AUBURN – Journalist Earl Caldwell, who chronicled some of the most significant events of the Civil Rights Era, will speak as part of the Neil O. and Henrietta Davis Lecture Series on Wednesday, Feb. 2, at 6 p.m. in the auditorium at The Hotel at Auburn University and Dixon Conference Center.
The lecture series is sponsored by Auburn University’s Department of Communications and Journalism in the College of Liberal Arts and is free to the public.
Caldwell, who began at the New York Times in 1967, was the only reporter to witness the assassination of Martin Luther King Jr. at the Lorraine Motel in Memphis in 1968.
In addition, Caldwell helped define reporters’ rights in the 1972 Supreme Court “Branzburg decision.” Caldwell refused to appear before a federal grand jury and disclose confidential information involving the Black Panther Party. When the case came before the U.S. Supreme Court, the court consolidated three cases involving reporters’ rights, one of which was United States v. Caldwell. In a 5-4 decision, the court ruled reporters must testify before federal grand juries. That 1972 decision led to the enactment of shield laws in many states that allow reporters to protect sources and information.
Caldwell’s other notable accomplishments include covering the race riots in the summers of 1967 and 1968; reporting on the riots in Chicago during the 1968 Democratic National Convention; covering the Atlanta child murders and the trial of convicted killer Wayne Williams; and traveling the campaign trail in 1984 with the Rev. Jesse Jackson during Jackson’s bid for the presidency. In 1979, he joined the New York Daily News to become the first black journalist to write a regular column in a major daily newspaper, a position he held until 1991.
At Hampton University, Caldwell is an assistant professor of journalism in the Scripps Howard School of Journalism and Communications. The National Association of Black Journalists bestowed its President’s Award to Caldwell in 1995, calling him “one of the most important journalists of the last 50 years.”
He is writer-in-residence at the Robert C. Maynard Institute for Journalism Education in Oakland, Calif., where he is writing “The Caldwell Journals,” a serialized account of the black journalist movement spawned by the 1960s civil rights movement.
The Davis Lecture Series was established in 1996 to honor the late Neil O. and Henrietta W. Davis and encourage excellence in journalism. The series features distinguished journalists who can inspire students to follow the spirit and the principles embodied in the couple’s life and work.
“I had the honor of working with Mr. Caldwell when I was on the faculty at Hampton University,” said Jennifer Wood Adams, journalism program director. “Mr. Caldwell’s distinguished body of work exemplifies the spirit of the Davis family’s commitment to the civil rights movement and education.”

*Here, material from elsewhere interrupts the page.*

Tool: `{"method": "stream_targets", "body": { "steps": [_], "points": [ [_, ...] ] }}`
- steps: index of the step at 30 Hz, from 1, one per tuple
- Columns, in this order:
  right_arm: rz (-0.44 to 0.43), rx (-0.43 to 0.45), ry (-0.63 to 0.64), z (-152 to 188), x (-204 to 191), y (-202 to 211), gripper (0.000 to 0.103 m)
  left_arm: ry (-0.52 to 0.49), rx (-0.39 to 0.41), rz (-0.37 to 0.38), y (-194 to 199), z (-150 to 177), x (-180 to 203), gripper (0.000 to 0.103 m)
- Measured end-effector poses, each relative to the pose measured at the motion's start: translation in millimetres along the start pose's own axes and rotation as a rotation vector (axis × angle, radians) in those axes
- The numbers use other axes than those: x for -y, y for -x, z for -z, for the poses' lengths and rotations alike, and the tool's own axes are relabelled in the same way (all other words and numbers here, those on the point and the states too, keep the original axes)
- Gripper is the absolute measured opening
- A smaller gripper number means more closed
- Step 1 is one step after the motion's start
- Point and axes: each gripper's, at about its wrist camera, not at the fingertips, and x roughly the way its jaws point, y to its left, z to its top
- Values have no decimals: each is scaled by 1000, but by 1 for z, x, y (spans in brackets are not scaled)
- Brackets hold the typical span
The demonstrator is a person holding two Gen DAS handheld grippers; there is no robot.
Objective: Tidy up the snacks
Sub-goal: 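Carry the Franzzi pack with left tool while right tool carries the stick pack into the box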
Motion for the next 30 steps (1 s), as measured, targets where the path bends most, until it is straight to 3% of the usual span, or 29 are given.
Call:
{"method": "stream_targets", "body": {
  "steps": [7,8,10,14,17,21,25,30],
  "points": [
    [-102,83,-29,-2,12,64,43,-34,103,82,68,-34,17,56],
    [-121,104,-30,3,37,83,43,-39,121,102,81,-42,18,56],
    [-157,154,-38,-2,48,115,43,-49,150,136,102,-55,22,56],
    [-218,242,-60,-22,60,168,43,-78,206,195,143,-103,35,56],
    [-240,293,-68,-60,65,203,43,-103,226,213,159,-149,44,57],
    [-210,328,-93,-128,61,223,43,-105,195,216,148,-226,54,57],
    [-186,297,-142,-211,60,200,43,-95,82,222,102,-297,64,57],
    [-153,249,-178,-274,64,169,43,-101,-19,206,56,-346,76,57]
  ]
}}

Neil Owen Davis founded The Lee County Bulletin in 1937 and served as publisher and editor for 40 years. He was a 1935 Auburn graduate and a Nieman Fellow, whose incisive editorials won state and national awards and were reprinted in such publications as The New York Times, The Washington Post, The Louisville Courier-Journal and The Atlanta Constitution.

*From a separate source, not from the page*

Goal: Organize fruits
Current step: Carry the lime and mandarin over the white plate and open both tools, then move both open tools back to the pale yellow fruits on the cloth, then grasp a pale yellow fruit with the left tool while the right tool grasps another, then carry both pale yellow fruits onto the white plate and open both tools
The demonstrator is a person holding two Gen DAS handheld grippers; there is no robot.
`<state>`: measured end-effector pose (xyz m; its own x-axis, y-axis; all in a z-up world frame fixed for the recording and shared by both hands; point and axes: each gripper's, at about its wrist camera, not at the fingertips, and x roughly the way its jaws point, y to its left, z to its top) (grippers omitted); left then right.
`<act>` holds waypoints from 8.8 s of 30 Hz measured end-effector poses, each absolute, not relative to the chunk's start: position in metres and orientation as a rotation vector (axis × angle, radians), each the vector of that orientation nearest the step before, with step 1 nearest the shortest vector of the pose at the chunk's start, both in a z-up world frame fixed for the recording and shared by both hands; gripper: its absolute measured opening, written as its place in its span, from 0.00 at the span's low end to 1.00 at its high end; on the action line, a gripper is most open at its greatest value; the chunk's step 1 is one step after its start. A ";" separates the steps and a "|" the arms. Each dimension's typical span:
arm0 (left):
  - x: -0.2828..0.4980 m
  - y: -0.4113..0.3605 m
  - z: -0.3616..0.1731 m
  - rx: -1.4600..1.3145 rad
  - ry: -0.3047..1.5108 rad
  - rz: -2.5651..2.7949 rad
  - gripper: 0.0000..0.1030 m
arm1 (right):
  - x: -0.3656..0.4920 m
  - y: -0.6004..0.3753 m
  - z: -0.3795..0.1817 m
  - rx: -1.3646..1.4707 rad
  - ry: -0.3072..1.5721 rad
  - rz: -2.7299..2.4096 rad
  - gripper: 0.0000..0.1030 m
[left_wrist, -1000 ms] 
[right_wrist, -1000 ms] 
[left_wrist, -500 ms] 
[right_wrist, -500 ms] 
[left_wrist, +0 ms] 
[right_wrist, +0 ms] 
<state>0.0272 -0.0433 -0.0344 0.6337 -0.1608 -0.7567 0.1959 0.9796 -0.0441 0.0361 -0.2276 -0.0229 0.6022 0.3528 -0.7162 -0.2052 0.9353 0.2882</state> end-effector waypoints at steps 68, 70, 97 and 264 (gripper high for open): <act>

Henrietta Worsley Davis, also a 1935 graduate, was the Bulletin’s associate editor and chief reporter. Her precise and complete coverage of civic matters, particularly education, made the Bulletin a staple in Auburn homes.
The couple devoted their professional lives to making their newspaper an agent for positive change in the community and advancing the cause of civil rights in Alabama and throughout the Southeast. Neil Davis also taught courses in journalism at Auburn University.

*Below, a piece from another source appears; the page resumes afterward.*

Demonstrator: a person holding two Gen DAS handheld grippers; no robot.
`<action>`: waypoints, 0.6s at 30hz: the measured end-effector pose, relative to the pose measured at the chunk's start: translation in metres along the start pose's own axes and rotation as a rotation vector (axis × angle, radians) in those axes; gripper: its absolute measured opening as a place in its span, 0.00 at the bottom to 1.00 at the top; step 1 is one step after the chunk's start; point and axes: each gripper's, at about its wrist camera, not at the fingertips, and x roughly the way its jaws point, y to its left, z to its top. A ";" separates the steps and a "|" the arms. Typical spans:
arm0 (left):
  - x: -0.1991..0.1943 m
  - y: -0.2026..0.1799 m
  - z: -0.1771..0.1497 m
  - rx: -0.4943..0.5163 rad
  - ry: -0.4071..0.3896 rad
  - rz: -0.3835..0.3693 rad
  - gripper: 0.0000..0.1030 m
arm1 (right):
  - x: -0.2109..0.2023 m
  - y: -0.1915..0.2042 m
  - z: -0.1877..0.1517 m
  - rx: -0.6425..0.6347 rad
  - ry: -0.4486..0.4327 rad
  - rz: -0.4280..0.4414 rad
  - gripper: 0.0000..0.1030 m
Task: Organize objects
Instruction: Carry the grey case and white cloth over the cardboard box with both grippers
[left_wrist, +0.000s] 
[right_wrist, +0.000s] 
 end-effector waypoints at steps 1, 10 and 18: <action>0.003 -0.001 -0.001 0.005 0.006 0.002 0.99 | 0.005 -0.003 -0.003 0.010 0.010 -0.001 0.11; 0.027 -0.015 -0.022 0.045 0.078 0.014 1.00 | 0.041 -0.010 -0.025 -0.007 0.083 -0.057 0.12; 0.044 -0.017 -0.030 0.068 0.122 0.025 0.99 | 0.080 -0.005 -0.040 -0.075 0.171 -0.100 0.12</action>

The Davises’ purchase of The Tuskegee News to provide coverage of the black community in Macon County and their responsible reporting on numerous events, such as the desegregation of Auburn University and Auburn’s public schools, are widely considered critical acts of leadership during troubled times. Both have been inducted into the Alabama Press Association’s Hall of Honor on the Auburn campus.
The Davis Lecture is endowed by the gifts of the Davis family and friends, distinguished journalists, their newspapers, and Auburn University alumni and faculty.